● Information supplied:
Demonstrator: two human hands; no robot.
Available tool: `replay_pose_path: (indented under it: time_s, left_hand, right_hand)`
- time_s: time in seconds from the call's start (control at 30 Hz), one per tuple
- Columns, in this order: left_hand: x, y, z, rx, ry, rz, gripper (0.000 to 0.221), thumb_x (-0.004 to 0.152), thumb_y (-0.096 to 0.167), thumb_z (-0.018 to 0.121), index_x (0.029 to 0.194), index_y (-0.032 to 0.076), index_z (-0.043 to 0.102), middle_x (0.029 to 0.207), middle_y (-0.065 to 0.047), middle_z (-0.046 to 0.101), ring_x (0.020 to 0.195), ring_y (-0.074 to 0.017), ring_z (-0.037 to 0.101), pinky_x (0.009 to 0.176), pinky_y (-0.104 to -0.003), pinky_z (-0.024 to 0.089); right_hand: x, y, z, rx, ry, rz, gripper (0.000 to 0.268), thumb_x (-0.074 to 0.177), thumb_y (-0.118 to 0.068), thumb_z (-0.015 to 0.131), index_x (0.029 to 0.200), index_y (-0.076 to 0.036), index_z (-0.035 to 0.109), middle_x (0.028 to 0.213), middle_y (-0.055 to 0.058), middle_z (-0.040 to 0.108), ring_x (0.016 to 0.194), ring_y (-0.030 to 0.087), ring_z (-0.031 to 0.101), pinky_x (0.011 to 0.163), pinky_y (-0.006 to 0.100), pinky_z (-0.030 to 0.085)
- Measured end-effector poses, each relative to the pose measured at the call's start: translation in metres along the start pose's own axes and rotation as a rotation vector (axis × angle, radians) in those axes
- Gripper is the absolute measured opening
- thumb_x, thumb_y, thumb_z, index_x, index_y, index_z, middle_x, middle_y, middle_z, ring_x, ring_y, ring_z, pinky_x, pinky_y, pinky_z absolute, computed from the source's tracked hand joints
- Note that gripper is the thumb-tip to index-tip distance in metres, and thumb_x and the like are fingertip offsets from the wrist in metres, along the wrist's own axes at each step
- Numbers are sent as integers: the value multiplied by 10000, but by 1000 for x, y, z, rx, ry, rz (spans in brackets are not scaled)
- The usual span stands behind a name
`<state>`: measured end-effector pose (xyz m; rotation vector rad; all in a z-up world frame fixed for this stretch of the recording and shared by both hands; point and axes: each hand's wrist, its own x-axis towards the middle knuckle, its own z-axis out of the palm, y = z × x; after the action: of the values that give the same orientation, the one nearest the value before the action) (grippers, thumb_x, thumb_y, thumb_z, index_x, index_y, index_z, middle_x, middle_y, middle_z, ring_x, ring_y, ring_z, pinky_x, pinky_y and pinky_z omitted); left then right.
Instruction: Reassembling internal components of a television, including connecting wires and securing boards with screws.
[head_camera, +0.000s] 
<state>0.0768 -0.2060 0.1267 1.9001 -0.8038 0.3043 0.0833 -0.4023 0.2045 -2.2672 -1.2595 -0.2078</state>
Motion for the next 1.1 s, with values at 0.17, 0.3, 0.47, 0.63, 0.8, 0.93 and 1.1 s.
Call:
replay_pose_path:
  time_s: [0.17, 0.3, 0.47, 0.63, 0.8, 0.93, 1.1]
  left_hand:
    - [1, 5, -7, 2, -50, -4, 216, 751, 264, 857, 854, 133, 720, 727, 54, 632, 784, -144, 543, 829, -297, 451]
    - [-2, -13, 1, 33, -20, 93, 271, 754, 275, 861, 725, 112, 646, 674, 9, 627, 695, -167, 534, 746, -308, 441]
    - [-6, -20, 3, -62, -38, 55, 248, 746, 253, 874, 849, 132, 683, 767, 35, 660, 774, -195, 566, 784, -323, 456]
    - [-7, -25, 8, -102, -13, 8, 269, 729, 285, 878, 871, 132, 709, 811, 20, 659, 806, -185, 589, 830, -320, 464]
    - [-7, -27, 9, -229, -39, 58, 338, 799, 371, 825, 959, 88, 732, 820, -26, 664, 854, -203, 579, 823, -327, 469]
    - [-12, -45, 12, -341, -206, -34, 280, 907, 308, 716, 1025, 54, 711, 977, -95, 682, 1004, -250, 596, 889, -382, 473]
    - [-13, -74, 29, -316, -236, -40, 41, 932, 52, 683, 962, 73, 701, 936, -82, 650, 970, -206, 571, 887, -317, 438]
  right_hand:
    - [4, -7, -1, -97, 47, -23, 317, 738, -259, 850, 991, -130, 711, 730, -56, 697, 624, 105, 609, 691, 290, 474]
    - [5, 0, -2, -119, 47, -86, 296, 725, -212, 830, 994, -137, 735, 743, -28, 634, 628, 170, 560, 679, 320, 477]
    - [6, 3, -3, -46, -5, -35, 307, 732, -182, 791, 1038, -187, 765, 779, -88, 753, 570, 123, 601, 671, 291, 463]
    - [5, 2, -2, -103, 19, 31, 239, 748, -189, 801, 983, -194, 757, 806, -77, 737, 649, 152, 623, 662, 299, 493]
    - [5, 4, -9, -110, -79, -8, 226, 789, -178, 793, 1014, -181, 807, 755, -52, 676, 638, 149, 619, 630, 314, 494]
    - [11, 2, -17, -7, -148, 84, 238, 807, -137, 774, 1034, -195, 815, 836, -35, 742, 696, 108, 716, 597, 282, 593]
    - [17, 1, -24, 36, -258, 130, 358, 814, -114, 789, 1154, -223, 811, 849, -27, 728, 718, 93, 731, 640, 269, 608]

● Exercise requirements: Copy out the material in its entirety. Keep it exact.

● Solution to the problem:
Demonstrator: two human hands; no robot.
Available tool: `replay_pose_path: (indented under it: time_s, left_hand, right_hand)`
- time_s: time in seconds from the call's start (control at 30 Hz), one per tuple
- Columns, in this order: left_hand: x, y, z, rx, ry, rz, gripper (0.000 to 0.221), thumb_x (-0.004 to 0.152), thumb_y (-0.096 to 0.167), thumb_z (-0.018 to 0.121), index_x (0.029 to 0.194), index_y (-0.032 to 0.076), index_z (-0.043 to 0.102), middle_x (0.029 to 0.207), middle_y (-0.065 to 0.047), middle_z (-0.046 to 0.101), ring_x (0.020 to 0.195), ring_y (-0.074 to 0.017), ring_z (-0.037 to 0.101), pinky_x (0.009 to 0.176), pinky_y (-0.104 to -0.003), pinky_z (-0.024 to 0.089); right_hand: x, y, z, rx, ry, rz, gripper (0.000 to 0.268), thumb_x (-0.074 to 0.177), thumb_y (-0.118 to 0.068), thumb_z (-0.015 to 0.131), index_x (0.029 to 0.200), index_y (-0.076 to 0.036), index_z (-0.035 to 0.109), middle_x (0.028 to 0.213), middle_y (-0.055 to 0.058), middle_z (-0.040 to 0.108), ring_x (0.016 to 0.194), ring_y (-0.030 to 0.087), ring_z (-0.031 to 0.101), pinky_x (0.011 to 0.163), pinky_y (-0.006 to 0.100), pinky_z (-0.030 to 0.085)
- Measured end-effector poses, each relative to the pose measured at the call's start: translation in metres along the start pose's own axes and rotation as a rotation vector (axis × angle, radians) in those axes
- Gripper is the absolute measured opening
- thumb_x, thumb_y, thumb_z, index_x, index_y, index_z, middle_x, middle_y, middle_z, ring_x, ring_y, ring_z, pinky_x, pinky_y, pinky_z absolute, computed from the source's tracked hand joints
- Note that gripper is the thumb-tip to index-tip distance in metres, and thumb_x and the like are fingertip offsets from the wrist in metres, along the wrist's own axes at each step
- Numbers are sent as integers: the value multiplied by 10000, but by 1000 for x, y, z, rx, ry, rz (spans in brackets are not scaled)
- The usual span stands behind a name
`<state>`: measured end-effector pose (xyz m; rotation vector rad; all in a z-up world frame fixed for this stretch of the recording and shared by both hands; point and axes: each hand's wrist, its own x-axis towards the middle knuckle, its own z-axis out of the palm, y = z × x; after the action: of the values that give the same orientation, the one nearest the value before the action) (grippers, thumb_x, thumb_y, thumb_z, index_x, index_y, index_z, middle_x, middle_y, middle_z, ring_x, ring_y, ring_z, pinky_x, pinky_y and pinky_z omitted); left then right.
Instruction: Reassembling internal components of a television, including connecting wires and securing boards with screws.
[head_camera, +0.000s] 
<state>0.0768 -0.2060 0.1267 1.9001 -0.8038 0.3043 0.0833 -0.4023 0.2045 -2.2672 -1.2595 -0.2078</state>
Motion for the next 1.1 s, with values at 0.17, 0.3, 0.47, 0.63, 0.8, 0.93 and 1.1 s.
Call:
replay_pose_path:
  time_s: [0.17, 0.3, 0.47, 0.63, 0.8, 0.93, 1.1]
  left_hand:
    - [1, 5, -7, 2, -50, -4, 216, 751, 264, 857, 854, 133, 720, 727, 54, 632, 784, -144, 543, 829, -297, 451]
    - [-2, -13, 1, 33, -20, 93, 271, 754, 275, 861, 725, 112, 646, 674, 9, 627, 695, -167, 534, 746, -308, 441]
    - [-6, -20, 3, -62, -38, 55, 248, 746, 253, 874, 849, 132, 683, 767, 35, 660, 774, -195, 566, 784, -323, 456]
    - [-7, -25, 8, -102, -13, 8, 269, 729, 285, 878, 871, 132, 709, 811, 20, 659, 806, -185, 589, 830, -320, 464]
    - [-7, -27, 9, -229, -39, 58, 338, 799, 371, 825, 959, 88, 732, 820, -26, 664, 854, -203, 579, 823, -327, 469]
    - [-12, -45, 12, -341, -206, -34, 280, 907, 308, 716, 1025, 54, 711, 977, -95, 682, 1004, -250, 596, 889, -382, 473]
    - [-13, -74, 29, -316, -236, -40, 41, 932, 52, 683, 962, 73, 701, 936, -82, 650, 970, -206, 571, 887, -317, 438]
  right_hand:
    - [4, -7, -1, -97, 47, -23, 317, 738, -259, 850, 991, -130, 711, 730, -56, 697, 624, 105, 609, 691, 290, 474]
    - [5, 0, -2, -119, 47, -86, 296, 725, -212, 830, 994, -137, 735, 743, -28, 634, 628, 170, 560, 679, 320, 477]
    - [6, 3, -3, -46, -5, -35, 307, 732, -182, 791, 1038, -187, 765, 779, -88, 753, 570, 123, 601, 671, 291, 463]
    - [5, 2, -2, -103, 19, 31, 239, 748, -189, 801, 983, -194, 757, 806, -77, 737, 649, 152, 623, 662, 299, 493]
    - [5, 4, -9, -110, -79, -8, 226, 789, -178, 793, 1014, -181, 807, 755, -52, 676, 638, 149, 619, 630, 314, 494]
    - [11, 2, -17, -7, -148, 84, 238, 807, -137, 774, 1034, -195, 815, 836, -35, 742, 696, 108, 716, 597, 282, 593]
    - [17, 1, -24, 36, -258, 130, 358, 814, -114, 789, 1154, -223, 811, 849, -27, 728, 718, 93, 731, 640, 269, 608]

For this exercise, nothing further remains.